### Exercise details
Only one stretch of the data below is wanted: the lines from the one with "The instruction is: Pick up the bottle" through the one with "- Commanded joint", repeated exactly.

+++ Supplied records

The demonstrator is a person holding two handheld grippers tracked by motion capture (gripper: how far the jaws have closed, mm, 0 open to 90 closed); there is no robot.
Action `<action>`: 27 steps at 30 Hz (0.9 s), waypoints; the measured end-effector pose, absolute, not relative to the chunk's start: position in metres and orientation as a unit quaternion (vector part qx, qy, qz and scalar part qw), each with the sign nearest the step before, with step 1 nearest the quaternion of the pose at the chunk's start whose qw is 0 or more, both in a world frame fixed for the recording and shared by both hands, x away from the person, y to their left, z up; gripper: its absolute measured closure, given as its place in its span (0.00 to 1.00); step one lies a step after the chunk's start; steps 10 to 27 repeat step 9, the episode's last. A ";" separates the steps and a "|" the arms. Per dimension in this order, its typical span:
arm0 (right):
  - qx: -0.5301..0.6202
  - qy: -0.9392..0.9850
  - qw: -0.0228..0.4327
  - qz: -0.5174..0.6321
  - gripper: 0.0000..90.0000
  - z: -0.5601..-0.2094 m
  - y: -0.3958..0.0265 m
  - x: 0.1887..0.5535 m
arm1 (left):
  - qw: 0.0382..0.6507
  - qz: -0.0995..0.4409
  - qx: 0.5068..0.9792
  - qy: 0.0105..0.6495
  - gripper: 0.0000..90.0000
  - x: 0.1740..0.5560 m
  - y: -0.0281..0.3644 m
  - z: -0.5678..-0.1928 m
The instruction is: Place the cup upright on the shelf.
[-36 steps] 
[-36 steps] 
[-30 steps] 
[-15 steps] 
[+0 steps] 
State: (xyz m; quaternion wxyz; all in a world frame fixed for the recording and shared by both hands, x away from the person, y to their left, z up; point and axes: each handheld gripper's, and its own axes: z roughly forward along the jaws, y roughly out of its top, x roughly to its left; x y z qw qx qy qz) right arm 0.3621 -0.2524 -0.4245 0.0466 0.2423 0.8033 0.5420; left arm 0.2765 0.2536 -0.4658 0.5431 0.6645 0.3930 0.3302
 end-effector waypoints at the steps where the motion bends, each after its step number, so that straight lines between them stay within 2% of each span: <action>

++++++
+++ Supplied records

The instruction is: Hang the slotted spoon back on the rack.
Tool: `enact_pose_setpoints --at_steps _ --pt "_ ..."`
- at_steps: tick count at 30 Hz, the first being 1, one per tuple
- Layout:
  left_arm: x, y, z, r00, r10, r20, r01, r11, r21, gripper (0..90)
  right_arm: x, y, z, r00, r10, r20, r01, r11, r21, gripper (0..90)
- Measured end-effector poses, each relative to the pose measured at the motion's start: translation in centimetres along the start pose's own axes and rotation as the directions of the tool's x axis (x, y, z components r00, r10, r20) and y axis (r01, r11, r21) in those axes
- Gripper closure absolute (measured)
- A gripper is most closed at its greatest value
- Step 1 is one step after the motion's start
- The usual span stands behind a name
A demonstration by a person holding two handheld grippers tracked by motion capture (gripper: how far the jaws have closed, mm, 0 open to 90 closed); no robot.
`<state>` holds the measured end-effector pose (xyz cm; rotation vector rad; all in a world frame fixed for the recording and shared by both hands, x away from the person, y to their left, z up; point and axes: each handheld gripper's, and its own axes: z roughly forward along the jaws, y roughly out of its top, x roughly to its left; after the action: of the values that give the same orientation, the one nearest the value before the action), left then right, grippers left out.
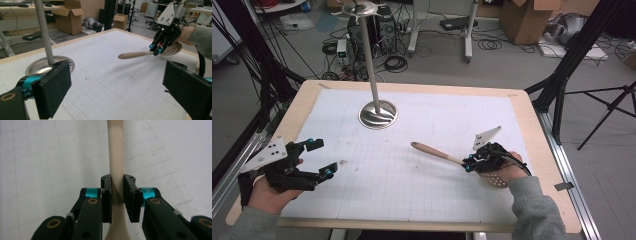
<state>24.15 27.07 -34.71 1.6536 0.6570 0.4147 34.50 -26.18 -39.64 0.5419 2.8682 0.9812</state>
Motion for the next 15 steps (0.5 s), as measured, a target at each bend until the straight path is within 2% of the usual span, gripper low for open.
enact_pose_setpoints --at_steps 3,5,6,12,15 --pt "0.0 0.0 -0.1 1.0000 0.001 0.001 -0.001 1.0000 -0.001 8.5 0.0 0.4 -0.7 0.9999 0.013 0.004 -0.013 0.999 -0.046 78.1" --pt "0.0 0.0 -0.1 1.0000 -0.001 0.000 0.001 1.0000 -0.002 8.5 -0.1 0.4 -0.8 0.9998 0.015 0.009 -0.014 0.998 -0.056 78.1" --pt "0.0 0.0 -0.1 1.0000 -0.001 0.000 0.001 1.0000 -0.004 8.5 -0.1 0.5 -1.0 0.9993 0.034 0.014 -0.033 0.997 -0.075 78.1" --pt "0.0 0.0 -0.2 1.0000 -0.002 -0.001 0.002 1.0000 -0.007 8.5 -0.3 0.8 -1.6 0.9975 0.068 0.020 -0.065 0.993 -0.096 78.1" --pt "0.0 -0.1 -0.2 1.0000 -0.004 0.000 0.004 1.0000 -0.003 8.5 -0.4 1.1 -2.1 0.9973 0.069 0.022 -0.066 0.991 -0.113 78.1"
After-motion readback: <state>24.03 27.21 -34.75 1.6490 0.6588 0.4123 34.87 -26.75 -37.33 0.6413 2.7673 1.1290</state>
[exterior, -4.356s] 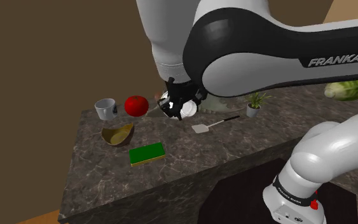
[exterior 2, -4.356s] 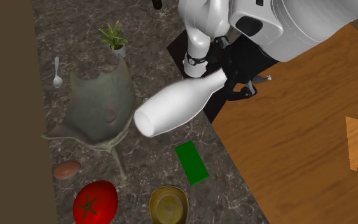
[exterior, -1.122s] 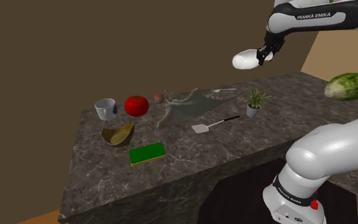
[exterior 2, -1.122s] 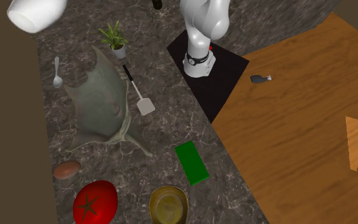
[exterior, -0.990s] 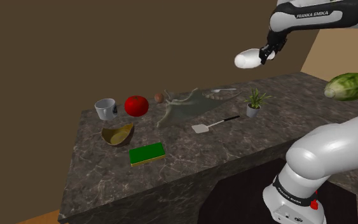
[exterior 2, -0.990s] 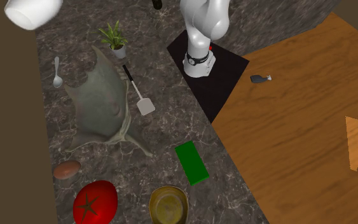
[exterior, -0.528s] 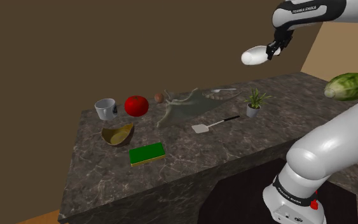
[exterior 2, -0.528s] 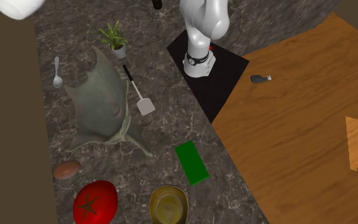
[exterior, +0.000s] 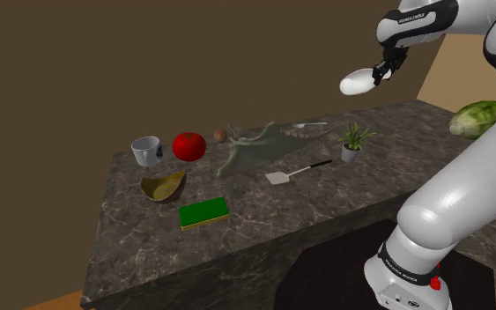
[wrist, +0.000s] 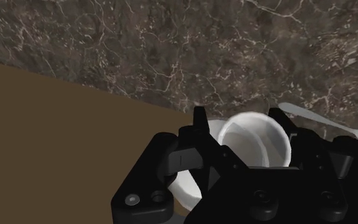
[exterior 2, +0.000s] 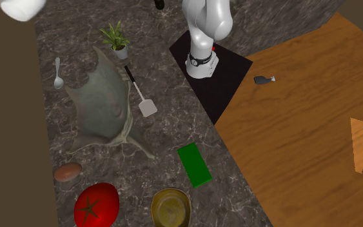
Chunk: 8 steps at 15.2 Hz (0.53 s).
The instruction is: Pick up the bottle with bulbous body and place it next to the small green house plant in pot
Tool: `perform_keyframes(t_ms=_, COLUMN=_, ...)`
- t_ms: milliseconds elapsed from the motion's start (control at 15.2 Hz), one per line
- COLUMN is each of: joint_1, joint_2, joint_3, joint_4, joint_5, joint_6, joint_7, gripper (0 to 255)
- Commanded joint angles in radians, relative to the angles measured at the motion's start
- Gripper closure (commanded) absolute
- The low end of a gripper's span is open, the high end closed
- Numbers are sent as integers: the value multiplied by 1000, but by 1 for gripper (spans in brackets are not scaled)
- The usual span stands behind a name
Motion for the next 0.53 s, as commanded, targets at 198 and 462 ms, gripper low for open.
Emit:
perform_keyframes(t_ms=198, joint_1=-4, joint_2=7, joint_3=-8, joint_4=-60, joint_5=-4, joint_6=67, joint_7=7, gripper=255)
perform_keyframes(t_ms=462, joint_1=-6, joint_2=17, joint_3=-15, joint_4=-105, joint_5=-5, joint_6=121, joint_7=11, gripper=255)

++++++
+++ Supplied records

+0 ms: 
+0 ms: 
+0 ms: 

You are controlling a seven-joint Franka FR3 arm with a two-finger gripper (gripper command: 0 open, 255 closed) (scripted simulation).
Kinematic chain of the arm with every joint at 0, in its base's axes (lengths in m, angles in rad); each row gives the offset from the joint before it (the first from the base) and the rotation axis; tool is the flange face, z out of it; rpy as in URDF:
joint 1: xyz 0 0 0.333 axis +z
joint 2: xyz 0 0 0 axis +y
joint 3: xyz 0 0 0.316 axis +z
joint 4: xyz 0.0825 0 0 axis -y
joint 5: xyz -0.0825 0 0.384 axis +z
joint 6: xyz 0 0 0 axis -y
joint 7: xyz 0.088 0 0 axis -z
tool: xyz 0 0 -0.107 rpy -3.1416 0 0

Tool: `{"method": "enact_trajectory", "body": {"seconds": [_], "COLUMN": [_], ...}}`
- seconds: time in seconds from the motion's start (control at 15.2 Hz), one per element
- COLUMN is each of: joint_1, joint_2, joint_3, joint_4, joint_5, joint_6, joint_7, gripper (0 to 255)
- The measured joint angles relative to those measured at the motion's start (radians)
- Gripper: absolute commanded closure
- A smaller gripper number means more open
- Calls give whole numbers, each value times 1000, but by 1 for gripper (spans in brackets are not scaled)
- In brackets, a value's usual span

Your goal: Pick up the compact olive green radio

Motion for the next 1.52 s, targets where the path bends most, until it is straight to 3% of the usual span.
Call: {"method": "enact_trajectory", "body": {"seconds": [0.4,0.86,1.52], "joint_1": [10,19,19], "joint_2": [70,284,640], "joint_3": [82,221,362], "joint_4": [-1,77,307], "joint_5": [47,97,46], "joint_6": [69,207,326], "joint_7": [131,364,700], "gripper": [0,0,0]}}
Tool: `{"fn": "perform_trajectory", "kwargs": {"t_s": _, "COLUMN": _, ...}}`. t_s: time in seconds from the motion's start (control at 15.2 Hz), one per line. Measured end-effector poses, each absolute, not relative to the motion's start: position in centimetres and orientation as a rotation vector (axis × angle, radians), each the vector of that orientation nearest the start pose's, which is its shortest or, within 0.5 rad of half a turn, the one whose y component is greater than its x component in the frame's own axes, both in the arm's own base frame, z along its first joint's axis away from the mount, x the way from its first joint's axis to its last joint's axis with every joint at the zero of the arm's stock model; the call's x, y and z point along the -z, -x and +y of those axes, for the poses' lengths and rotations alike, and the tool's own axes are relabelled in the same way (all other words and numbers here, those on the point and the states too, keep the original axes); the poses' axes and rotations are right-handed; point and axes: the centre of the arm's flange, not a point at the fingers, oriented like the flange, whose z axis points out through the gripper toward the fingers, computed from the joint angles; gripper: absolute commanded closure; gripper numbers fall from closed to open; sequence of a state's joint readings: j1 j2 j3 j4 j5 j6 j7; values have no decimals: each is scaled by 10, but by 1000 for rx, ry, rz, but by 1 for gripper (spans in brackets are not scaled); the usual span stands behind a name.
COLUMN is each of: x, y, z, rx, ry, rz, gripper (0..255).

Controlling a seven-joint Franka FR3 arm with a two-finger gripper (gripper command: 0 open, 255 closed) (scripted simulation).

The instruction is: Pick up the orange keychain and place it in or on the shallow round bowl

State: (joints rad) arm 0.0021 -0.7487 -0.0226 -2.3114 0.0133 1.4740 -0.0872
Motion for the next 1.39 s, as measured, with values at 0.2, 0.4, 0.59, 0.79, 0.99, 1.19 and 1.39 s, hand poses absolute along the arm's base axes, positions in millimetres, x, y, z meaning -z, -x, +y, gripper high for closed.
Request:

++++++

### Response
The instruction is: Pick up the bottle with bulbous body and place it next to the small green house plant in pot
Tool: `perform_keyframes(t_ms=_, COLUMN=_, ...)`
- t_ms: milliseconds elapsed from the motion's start (control at 15.2 Hz), one per line
- COLUMN is each of: joint_1, joint_2, joint_3, joint_4, joint_5, joint_6, joint_7, gripper (0 to 255)
- Commanded joint angles in radians, relative to the angles measured at the motion's start

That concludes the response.